It is a cookie cutter neighborhood. Houses sit like shoe boxes with holes cut out of the front: a medium-sized square hole, set several inches in from the left marks a bedroom window. Two feet from this opening, a longer hole running vertically marks the front door. Finally, a panorama-sized hole marking a large living room runs along the rest of the box. The large window boasts amazing views of the shoebox across the street. A view both majestic and accessible, giving the option that a gazer needn't get up off the couch to enjoy. Some shoeboxes have been modified and modernized by an incision made to remove a garage. The space has been surgically altered to become another room in the shoe box with a large square hole in it's front. This hole provides yet another spectacular view for the homeowner, but this hole serves as a place to admire one's own car parked in front of where the garage used to be.

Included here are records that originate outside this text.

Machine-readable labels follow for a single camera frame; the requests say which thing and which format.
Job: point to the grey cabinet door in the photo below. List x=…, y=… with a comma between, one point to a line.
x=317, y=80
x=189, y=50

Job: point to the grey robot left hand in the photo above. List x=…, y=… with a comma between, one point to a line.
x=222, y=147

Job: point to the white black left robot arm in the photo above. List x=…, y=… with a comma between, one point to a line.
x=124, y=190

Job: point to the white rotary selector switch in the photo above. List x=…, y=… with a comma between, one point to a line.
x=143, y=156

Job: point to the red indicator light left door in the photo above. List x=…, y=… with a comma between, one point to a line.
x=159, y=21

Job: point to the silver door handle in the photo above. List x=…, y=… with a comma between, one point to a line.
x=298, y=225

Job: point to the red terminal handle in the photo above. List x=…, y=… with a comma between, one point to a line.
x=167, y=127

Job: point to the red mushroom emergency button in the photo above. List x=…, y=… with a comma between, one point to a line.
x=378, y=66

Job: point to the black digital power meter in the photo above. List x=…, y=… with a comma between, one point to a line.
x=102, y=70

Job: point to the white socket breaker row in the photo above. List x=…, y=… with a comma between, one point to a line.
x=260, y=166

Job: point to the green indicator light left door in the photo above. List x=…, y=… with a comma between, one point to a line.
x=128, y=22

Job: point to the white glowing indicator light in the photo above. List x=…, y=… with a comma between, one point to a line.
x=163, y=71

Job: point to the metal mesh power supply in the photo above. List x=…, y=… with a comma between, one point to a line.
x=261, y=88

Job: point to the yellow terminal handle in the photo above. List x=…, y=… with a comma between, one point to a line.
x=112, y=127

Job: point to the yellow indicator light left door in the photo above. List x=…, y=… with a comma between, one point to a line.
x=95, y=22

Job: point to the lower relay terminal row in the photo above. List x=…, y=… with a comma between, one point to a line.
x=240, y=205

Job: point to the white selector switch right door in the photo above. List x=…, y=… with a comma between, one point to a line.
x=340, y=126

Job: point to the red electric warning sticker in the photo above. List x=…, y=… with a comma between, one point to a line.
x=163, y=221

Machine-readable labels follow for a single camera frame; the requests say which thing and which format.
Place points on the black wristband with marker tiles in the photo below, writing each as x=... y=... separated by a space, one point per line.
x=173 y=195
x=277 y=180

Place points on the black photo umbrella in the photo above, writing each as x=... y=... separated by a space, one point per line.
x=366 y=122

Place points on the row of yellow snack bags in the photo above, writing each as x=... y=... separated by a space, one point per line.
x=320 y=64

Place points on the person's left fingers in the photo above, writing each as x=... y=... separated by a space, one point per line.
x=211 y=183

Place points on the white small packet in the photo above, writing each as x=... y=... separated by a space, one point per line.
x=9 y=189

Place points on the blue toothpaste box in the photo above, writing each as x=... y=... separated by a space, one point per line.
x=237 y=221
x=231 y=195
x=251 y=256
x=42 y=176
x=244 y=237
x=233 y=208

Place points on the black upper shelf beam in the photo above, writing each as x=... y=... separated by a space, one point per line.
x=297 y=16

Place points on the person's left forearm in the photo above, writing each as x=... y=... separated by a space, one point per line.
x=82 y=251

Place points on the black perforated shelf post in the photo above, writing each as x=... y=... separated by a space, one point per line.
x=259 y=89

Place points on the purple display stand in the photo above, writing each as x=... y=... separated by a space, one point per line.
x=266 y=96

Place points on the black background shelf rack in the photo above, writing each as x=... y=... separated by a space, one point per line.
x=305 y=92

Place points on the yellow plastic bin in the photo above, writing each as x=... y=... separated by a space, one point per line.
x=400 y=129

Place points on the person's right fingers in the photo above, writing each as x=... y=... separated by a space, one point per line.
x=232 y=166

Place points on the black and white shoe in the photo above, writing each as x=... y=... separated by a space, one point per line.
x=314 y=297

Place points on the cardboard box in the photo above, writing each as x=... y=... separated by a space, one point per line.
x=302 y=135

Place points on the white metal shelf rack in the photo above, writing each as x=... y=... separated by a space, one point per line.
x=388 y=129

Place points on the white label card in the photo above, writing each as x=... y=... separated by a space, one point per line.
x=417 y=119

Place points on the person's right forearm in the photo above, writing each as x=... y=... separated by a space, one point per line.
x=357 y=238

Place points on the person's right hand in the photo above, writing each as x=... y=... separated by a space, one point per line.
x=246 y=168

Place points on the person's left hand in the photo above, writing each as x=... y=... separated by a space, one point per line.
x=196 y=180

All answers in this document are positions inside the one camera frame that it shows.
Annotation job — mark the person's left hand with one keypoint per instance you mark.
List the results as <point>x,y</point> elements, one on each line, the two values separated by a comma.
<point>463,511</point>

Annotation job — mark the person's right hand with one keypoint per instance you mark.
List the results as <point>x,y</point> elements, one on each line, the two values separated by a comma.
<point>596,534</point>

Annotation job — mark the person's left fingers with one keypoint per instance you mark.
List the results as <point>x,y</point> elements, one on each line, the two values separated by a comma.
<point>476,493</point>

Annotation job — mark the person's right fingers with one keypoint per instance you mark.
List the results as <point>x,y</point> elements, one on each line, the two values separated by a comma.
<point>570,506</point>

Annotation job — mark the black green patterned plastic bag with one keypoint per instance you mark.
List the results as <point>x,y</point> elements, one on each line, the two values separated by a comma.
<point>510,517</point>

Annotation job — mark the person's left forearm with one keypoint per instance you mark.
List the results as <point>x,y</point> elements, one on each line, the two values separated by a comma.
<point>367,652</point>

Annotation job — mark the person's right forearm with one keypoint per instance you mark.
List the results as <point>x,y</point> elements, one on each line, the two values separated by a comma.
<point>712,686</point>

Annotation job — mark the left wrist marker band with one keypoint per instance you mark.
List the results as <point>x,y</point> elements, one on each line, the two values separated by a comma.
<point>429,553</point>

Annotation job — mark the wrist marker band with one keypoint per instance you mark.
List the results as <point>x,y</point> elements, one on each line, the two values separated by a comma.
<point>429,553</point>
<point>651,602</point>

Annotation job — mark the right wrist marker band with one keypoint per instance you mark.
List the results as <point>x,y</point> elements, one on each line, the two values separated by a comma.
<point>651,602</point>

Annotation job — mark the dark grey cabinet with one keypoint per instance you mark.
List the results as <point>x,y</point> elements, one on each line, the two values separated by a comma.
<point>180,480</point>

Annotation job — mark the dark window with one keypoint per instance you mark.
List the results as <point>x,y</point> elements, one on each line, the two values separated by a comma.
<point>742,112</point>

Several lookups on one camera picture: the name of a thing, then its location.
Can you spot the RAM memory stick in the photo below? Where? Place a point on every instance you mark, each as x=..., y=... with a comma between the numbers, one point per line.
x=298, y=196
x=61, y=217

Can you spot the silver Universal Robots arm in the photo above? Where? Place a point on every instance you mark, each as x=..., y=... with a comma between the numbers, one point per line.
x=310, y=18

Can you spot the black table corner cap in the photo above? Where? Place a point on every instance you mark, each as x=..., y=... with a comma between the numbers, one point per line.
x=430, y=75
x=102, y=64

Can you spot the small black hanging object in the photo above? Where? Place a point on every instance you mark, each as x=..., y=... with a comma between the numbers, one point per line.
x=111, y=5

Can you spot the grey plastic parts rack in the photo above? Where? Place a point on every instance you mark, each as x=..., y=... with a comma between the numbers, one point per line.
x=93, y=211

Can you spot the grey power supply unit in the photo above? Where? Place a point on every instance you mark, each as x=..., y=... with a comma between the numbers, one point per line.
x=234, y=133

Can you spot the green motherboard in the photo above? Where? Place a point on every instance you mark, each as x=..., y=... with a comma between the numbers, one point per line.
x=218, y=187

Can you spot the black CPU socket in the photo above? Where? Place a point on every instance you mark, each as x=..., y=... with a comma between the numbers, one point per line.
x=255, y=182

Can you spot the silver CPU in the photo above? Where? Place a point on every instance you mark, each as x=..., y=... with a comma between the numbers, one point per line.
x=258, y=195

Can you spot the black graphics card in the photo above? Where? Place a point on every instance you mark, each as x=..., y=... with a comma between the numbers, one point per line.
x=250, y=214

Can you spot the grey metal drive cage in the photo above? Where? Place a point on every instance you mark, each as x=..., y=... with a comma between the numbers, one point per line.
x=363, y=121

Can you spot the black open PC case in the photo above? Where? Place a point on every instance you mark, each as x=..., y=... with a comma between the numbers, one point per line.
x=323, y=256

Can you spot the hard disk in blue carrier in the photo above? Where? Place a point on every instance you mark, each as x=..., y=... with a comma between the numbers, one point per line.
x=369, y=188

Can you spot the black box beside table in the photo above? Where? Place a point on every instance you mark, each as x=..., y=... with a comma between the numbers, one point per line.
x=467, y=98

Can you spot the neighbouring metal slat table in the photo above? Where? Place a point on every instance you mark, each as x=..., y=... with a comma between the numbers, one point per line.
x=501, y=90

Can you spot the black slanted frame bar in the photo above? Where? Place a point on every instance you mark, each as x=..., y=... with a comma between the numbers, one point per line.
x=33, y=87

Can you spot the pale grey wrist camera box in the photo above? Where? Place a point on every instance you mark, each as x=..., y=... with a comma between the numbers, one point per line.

As I walk, I imagine when the cookie cutter neighborhoods looked like Edward Scissorhands. The 60s were the prime of the shoebox neighborhood. I dream of when each box was Scissorhands-ed; rows of shoeboxes, each turned sideways and painted the colors of cupcakes and burning neon signs. Each shoebox comes with it's own housewife. Her skin is an orange tint, her hair is in a perfectly coiffed flip.
The pantyhose make her legs look smooth to the touch. I think about touching them, but I can't yet. My eyes move up her body, scanning the curves, stopping and settling into each soft spot. With my sight, I pour over lips and teeth. I want her gelatin-cased Mother's Little Helpers to fall out and into my hands. I would take the spent shell casings of teeth and tip my head back to feel happy. She smells like butter cream frosting and burnt sugar. Her hips sit under a stained apron, serving as shelves for her manicured hands. I will now restrain her properly.
I lay her down with care. She sinks into the carpet, irritating the delicate skin of her soft arms. Her legs prove to be as smooth as I had imagined. I feel them as I bind her ankles together. This is the process beginning. I bind the ankles. Then I bind the wrists. She doesn't fight. I peel a piece of duct tape from the roll and place it neatly across her mouth. I do so skillfully, as not to smudge her lipstick. I tear a larger piece to fit neatly over her eye sockets.
Once she has been prepared, I look through the albums stacked neatly on the floor next to the record player in her room. I find Lesley Gore Sings Songs of Mixed-Up Hearts and prepare "You Don't Own Me" for repeated plays. I stop and take a moment to thank Lesley for her contribution to the women's liberation movement. I begin the song and turn the volume up. It is important to share Lesley's message. I stand over her. She feels my weight settle, then shift toward the bound body. Never one to resist, the body lay still. I can see her face is wrinkled up under the tape. She is smiling. I kneel next to the body and place one hand over the tape on her mouth. The other hand pinches her nostrils. She thrashes mildly. She kicks her bound feet on the soft carpet. Three kicks. She is done. I sit there for a moment and stare at her. You don't own me, Leslie says. I'm not one of your many toys. She has become a toy. She is my object. I roll the body onto its right side facing the window. This is her majestic view.